**PROBLEM REQUIREMENTS**
Across the listing below, how many lines contain the string "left"? Only the number is needed.

[INFORMATION SUPPLIED Boundary: Start]

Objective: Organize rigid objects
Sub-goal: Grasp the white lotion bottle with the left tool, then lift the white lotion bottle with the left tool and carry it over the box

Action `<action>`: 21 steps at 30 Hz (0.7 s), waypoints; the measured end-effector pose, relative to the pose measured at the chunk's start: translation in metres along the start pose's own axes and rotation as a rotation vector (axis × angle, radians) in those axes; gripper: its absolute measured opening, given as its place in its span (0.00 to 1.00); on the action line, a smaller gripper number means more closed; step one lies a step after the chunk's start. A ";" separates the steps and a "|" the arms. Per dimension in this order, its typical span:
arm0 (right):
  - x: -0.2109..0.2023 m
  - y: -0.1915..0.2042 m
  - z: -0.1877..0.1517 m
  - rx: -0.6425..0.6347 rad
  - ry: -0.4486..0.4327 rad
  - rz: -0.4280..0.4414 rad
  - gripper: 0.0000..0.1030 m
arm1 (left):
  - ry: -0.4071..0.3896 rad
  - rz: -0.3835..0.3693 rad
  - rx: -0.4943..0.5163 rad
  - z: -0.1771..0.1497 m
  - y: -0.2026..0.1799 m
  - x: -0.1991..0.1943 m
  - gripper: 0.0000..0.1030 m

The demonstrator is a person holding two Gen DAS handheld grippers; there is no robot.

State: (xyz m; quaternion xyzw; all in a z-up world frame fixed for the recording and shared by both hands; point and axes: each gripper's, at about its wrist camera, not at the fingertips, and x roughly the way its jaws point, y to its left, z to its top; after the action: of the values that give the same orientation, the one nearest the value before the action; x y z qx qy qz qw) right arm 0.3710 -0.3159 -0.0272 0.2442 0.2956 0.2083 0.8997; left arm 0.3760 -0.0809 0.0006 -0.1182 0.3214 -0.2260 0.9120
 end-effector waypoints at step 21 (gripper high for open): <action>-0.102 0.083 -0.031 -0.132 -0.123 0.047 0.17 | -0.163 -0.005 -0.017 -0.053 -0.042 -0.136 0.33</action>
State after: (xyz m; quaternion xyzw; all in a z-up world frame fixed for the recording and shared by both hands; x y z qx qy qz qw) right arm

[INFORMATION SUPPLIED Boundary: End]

**ANSWER TO THIS PROBLEM**
3